= Beginning of Section =

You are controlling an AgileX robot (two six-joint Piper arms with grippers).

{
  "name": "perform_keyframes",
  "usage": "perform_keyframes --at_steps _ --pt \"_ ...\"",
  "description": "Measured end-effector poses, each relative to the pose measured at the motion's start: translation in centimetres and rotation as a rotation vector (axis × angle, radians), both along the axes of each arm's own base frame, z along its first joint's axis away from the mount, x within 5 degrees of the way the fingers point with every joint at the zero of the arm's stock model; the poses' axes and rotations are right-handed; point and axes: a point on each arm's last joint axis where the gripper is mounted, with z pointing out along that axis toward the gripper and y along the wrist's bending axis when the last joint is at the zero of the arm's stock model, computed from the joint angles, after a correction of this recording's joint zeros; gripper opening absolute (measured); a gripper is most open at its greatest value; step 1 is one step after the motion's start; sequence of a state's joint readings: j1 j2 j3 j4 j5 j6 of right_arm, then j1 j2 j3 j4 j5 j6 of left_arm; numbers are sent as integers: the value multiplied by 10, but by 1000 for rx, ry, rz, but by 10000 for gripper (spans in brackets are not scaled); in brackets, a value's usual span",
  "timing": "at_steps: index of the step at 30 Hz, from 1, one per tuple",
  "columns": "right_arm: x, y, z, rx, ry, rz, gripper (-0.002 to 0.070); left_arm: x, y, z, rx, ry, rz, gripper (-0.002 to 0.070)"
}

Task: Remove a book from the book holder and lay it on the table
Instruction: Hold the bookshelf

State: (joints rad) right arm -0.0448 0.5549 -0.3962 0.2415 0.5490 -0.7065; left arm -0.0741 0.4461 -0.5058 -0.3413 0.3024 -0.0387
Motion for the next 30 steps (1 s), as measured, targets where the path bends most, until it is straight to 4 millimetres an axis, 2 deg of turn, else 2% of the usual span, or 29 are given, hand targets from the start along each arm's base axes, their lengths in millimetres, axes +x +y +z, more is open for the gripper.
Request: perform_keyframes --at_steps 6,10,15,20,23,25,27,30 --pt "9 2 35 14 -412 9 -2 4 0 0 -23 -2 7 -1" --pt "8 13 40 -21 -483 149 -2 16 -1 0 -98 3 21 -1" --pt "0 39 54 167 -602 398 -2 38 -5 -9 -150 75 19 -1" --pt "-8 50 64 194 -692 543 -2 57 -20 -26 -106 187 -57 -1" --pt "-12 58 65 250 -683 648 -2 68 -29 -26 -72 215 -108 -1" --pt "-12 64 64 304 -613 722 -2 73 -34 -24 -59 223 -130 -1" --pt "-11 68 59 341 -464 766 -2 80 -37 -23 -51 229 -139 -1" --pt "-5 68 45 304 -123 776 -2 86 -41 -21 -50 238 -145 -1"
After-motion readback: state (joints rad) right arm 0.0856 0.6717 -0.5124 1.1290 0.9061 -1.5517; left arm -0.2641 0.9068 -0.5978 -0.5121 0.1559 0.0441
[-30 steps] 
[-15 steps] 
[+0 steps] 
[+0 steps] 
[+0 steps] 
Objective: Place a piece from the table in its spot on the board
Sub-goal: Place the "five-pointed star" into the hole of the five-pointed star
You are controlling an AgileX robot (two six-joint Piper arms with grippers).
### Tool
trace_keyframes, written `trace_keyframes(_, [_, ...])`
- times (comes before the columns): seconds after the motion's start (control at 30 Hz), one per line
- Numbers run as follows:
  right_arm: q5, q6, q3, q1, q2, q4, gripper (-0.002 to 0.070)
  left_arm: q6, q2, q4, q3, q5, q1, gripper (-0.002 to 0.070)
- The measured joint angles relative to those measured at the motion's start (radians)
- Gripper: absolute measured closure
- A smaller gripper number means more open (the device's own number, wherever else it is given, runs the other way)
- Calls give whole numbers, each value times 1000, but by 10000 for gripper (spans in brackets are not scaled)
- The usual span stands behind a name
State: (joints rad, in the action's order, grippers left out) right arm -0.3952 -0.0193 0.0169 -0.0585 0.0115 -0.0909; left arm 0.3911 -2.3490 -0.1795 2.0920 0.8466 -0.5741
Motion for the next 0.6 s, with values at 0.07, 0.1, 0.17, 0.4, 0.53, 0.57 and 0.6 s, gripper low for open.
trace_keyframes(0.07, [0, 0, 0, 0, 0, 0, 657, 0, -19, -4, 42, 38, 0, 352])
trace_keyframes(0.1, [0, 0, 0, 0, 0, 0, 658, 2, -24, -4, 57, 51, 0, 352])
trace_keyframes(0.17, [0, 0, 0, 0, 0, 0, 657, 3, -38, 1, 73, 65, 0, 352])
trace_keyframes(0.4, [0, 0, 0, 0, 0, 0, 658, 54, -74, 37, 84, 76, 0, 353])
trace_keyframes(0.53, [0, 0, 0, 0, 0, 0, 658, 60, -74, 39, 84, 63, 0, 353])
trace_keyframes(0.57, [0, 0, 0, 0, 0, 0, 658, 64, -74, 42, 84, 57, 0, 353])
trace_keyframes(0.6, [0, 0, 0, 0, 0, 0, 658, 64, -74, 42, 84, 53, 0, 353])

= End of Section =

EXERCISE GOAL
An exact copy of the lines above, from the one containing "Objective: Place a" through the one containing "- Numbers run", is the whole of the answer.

REPLY
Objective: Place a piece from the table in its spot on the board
Sub-goal: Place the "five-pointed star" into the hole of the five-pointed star
You are controlling an AgileX robot (two six-joint Piper arms with grippers).
### Tool
trace_keyframes, written `trace_keyframes(_, [_, ...])`
- times (comes before the columns): seconds after the motion's start (control at 30 Hz), one per line
- Numbers run as follows:

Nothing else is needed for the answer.